WORK INSTRUCTION => Scan the records for the line containing "(167, 113): 0.86"; extract it and all later lines, verbatim, through the end, and nothing before it.

(SUPPLIED RECORDS begins)

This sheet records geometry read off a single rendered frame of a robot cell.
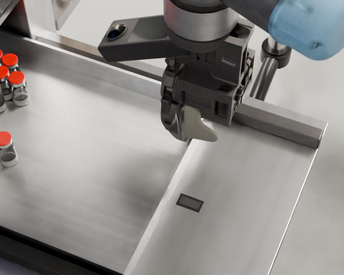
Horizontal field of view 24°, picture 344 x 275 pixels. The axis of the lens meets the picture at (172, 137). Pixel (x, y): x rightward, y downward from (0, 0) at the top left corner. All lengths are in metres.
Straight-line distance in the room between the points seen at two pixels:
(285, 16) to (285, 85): 1.56
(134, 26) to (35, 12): 0.23
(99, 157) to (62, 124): 0.07
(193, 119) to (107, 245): 0.17
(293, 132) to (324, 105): 1.20
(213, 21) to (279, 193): 0.28
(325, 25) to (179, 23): 0.17
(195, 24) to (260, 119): 0.27
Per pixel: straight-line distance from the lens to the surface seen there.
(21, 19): 1.06
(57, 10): 1.15
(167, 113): 0.86
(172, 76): 0.84
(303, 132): 0.99
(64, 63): 1.07
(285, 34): 0.66
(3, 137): 0.96
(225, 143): 0.99
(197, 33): 0.76
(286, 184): 0.97
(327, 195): 2.02
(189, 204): 0.94
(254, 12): 0.67
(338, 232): 1.97
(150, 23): 0.85
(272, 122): 0.99
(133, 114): 1.02
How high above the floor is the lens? 1.69
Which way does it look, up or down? 54 degrees down
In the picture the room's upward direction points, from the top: straight up

(SUPPLIED RECORDS ends)

RESPONSE TO THIS TASK =>
(167, 113): 0.86
(172, 76): 0.84
(303, 132): 0.99
(64, 63): 1.07
(285, 34): 0.66
(3, 137): 0.96
(225, 143): 0.99
(197, 33): 0.76
(286, 184): 0.97
(327, 195): 2.02
(189, 204): 0.94
(254, 12): 0.67
(338, 232): 1.97
(150, 23): 0.85
(272, 122): 0.99
(133, 114): 1.02
How high above the floor is the lens? 1.69
Which way does it look, up or down? 54 degrees down
In the picture the room's upward direction points, from the top: straight up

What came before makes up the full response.